== Task instructions ==
For the material that follows, list every line containing the word "gripper".

== Supplied records ==
'''
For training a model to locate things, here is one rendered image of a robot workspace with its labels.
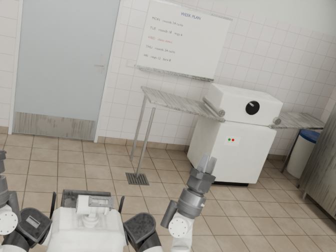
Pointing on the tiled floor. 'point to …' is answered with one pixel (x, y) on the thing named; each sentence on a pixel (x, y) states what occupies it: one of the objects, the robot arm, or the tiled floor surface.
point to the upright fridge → (323, 168)
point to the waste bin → (302, 152)
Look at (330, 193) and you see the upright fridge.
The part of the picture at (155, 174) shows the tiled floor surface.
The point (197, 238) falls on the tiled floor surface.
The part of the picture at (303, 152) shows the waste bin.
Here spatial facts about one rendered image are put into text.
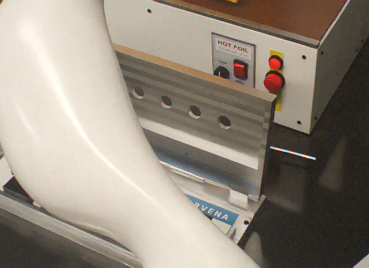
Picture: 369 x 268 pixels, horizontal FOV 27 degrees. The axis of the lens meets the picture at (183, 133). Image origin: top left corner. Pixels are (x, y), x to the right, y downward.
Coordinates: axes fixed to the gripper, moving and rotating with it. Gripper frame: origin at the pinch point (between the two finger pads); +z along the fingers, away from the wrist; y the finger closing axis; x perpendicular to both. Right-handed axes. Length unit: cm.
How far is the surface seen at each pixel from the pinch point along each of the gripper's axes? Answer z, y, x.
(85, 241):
'''
== Exercise response ==
Coordinates: axes fixed to the gripper, moving and rotating with it. Gripper frame: origin at the pinch point (between the two finger pads); +z along the fingers, away from the wrist; y the finger closing axis; x perpendicular to both. Right-handed axes. Length unit: cm.
How far is the surface seen at each pixel from the pinch point along each of the gripper's axes? Answer z, y, x.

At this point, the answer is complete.